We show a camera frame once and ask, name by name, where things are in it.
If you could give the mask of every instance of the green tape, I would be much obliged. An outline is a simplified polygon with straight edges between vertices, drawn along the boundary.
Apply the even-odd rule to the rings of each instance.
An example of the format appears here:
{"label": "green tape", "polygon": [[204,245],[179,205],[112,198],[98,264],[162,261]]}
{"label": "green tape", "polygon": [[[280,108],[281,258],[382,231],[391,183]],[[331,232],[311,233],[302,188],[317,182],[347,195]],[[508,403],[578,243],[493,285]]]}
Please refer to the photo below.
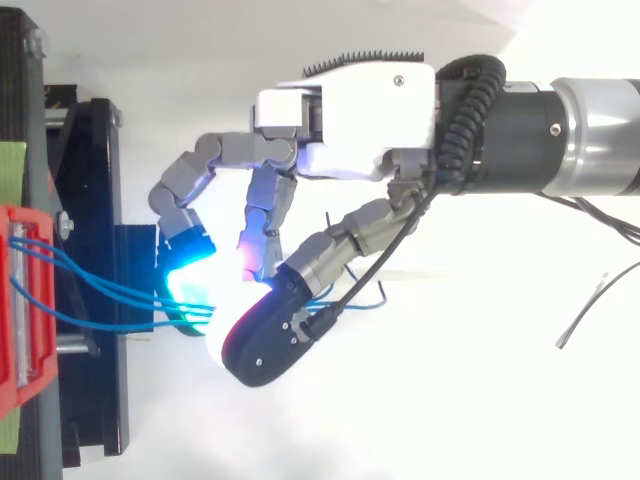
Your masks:
{"label": "green tape", "polygon": [[[0,205],[20,205],[27,144],[0,142]],[[0,454],[15,455],[20,437],[20,409],[0,419]]]}
{"label": "green tape", "polygon": [[14,408],[0,420],[0,455],[15,455],[20,437],[20,409]]}
{"label": "green tape", "polygon": [[27,144],[0,142],[0,205],[20,205]]}

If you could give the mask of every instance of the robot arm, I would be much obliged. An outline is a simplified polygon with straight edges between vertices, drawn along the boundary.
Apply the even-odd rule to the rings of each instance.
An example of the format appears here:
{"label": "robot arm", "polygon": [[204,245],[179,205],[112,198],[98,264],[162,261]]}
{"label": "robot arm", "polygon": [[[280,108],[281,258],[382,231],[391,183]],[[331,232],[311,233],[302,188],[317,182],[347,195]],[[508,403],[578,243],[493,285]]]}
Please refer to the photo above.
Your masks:
{"label": "robot arm", "polygon": [[[240,244],[251,252],[247,270],[270,278],[272,290],[238,320],[222,348],[225,366],[246,385],[277,378],[335,323],[311,328],[305,306],[353,258],[389,247],[434,189],[640,193],[640,82],[505,84],[502,64],[483,55],[437,74],[421,56],[379,53],[343,56],[305,73],[260,93],[253,133],[205,135],[150,195],[172,248],[191,246],[205,234],[185,207],[214,169],[254,168]],[[388,198],[312,235],[275,269],[296,174],[393,178]]]}

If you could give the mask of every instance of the silver metal cylinder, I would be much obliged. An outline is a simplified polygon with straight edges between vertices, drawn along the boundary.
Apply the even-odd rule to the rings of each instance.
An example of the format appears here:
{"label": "silver metal cylinder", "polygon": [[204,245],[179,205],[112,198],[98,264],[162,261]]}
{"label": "silver metal cylinder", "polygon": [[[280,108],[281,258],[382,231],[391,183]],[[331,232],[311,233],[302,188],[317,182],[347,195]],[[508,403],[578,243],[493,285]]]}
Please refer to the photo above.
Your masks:
{"label": "silver metal cylinder", "polygon": [[559,78],[552,83],[569,132],[551,196],[638,194],[640,93],[627,80]]}
{"label": "silver metal cylinder", "polygon": [[66,108],[48,108],[44,112],[47,128],[62,128],[64,119],[67,117],[67,112],[68,110]]}
{"label": "silver metal cylinder", "polygon": [[89,353],[89,345],[81,333],[63,333],[56,338],[58,355]]}

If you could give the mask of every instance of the red frame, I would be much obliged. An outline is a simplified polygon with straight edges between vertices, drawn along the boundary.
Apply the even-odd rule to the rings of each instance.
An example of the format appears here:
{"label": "red frame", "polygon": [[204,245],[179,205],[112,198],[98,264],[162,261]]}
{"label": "red frame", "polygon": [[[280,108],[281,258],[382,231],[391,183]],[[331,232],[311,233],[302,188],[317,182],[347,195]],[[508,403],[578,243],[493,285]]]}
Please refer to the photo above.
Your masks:
{"label": "red frame", "polygon": [[[0,419],[40,393],[58,375],[55,318],[30,305],[31,365],[36,373],[27,385],[17,387],[11,324],[9,223],[22,223],[29,227],[28,238],[53,245],[53,219],[49,215],[28,208],[0,205]],[[41,249],[35,250],[49,255]],[[29,257],[28,268],[29,293],[54,309],[53,265]]]}

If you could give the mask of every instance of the white backdrop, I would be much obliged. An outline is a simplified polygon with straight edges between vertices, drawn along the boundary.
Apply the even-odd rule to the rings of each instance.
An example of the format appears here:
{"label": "white backdrop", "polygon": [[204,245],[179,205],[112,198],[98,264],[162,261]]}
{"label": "white backdrop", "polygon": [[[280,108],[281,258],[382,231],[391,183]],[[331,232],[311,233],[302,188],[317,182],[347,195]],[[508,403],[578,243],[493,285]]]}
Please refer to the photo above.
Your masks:
{"label": "white backdrop", "polygon": [[[436,68],[491,53],[511,80],[640,78],[640,32],[621,0],[607,2],[610,14],[546,0],[164,3],[17,2],[49,34],[46,80],[124,112],[127,223],[155,222],[147,192],[200,134],[247,129],[257,91],[343,51],[422,50]],[[197,202],[221,245],[237,241],[248,179],[220,172]],[[384,194],[384,184],[302,181],[285,251],[322,228],[325,210],[338,219]],[[635,199],[596,203],[640,222]],[[554,346],[602,273],[635,261],[633,248],[533,196],[439,198],[381,272],[388,305],[343,315],[267,387],[242,386],[202,340],[130,337],[131,445],[120,458],[84,449],[65,478],[637,479],[639,274],[565,351]],[[376,298],[371,285],[359,300]]]}

+++

WHAT IS EXPECTED:
Exact copy, no images: rewrite the entire listing above.

EXPECTED ANSWER:
We show a camera frame once and ask, name by name, where things are in it.
If you could give the mask of every instance of the green tape, I would be much obliged. An outline is a simplified polygon with straight edges between vertices, drawn along the boundary.
Apply the even-odd rule to the rings of each instance.
An example of the format appears here:
{"label": "green tape", "polygon": [[204,245],[179,205],[112,198],[98,264],[162,261]]}
{"label": "green tape", "polygon": [[[280,108],[281,258],[382,231],[391,183]],[[331,232],[311,233],[302,188],[317,182],[347,195]],[[508,403],[578,243],[493,285]]]}
Please refer to the photo below.
Your masks:
{"label": "green tape", "polygon": [[[0,205],[20,205],[27,144],[0,142]],[[0,454],[15,455],[20,437],[20,409],[0,419]]]}
{"label": "green tape", "polygon": [[14,408],[0,420],[0,455],[15,455],[20,437],[20,409]]}
{"label": "green tape", "polygon": [[27,144],[0,142],[0,205],[20,205]]}

If you could give the mask of every instance of the robot arm, I would be much obliged. An outline is a simplified polygon with straight edges between vertices, drawn along the boundary.
Apply the even-odd rule to the rings of each instance.
An example of the format appears here:
{"label": "robot arm", "polygon": [[204,245],[179,205],[112,198],[98,264],[162,261]]}
{"label": "robot arm", "polygon": [[[280,108],[281,258],[382,231],[391,183]],[[331,232],[311,233],[302,188],[317,182],[347,195]],[[508,403],[578,243],[493,285]]]}
Please refer to the photo above.
Your masks:
{"label": "robot arm", "polygon": [[[240,244],[251,252],[247,270],[270,278],[272,290],[238,320],[222,348],[225,366],[246,385],[277,378],[335,323],[311,328],[305,306],[353,258],[389,247],[434,189],[640,193],[640,82],[505,84],[502,64],[483,55],[437,74],[421,56],[379,53],[343,56],[305,73],[260,93],[253,133],[205,135],[150,195],[172,248],[191,246],[205,234],[185,207],[214,169],[254,168]],[[388,198],[312,235],[275,269],[296,174],[393,178]]]}

If you could give the mask of every instance of the silver metal cylinder, I would be much obliged. An outline is a simplified polygon with straight edges between vertices, drawn along the boundary.
Apply the even-odd rule to the rings of each instance.
An example of the format appears here:
{"label": "silver metal cylinder", "polygon": [[204,245],[179,205],[112,198],[98,264],[162,261]]}
{"label": "silver metal cylinder", "polygon": [[[280,108],[281,258],[382,231],[391,183]],[[331,232],[311,233],[302,188],[317,182],[347,195]],[[508,403],[578,243],[493,285]]]}
Please refer to the photo above.
Your masks:
{"label": "silver metal cylinder", "polygon": [[559,78],[552,83],[569,132],[551,196],[638,194],[640,93],[627,80]]}
{"label": "silver metal cylinder", "polygon": [[66,108],[48,108],[44,112],[47,128],[62,128],[64,119],[67,117],[67,112],[68,110]]}
{"label": "silver metal cylinder", "polygon": [[89,353],[89,345],[81,333],[63,333],[56,338],[58,355]]}

If you could give the mask of every instance of the red frame, I would be much obliged. An outline is a simplified polygon with straight edges between vertices, drawn along the boundary.
Apply the even-odd rule to the rings of each instance.
An example of the format appears here:
{"label": "red frame", "polygon": [[204,245],[179,205],[112,198],[98,264],[162,261]]}
{"label": "red frame", "polygon": [[[280,108],[281,258],[382,231],[391,183]],[[331,232],[311,233],[302,188],[317,182],[347,195]],[[508,403],[578,243],[493,285]]]}
Please refer to the photo above.
Your masks:
{"label": "red frame", "polygon": [[[0,419],[40,393],[58,375],[55,318],[30,305],[31,365],[36,373],[27,385],[17,387],[11,324],[9,223],[22,223],[29,227],[28,238],[53,245],[53,219],[49,215],[28,208],[0,205]],[[41,249],[35,250],[49,255]],[[29,257],[28,268],[29,293],[54,309],[53,265]]]}

If you could give the mask of every instance of the white backdrop, I would be much obliged. An outline is a simplified polygon with straight edges between vertices, drawn along the boundary.
Apply the even-odd rule to the rings of each instance.
An example of the format appears here:
{"label": "white backdrop", "polygon": [[204,245],[179,205],[112,198],[98,264],[162,261]]}
{"label": "white backdrop", "polygon": [[[280,108],[281,258],[382,231],[391,183]],[[331,232],[311,233],[302,188],[317,182],[347,195]],[[508,403],[578,243],[493,285]]]}
Please refer to the photo above.
Your masks:
{"label": "white backdrop", "polygon": [[[436,68],[491,53],[511,80],[640,78],[640,32],[621,0],[607,2],[610,14],[546,0],[164,3],[17,2],[49,34],[46,80],[124,112],[127,223],[155,222],[147,192],[200,134],[247,129],[257,91],[343,51],[422,50]],[[197,202],[221,245],[237,241],[248,179],[220,172]],[[384,194],[384,184],[302,181],[285,251],[322,228],[325,210],[338,219]],[[635,199],[596,203],[640,222]],[[554,346],[602,273],[635,261],[633,248],[533,196],[439,198],[381,272],[388,305],[343,315],[267,387],[242,386],[202,340],[130,337],[131,445],[120,458],[84,449],[65,478],[637,479],[639,274],[565,351]],[[376,298],[371,285],[359,300]]]}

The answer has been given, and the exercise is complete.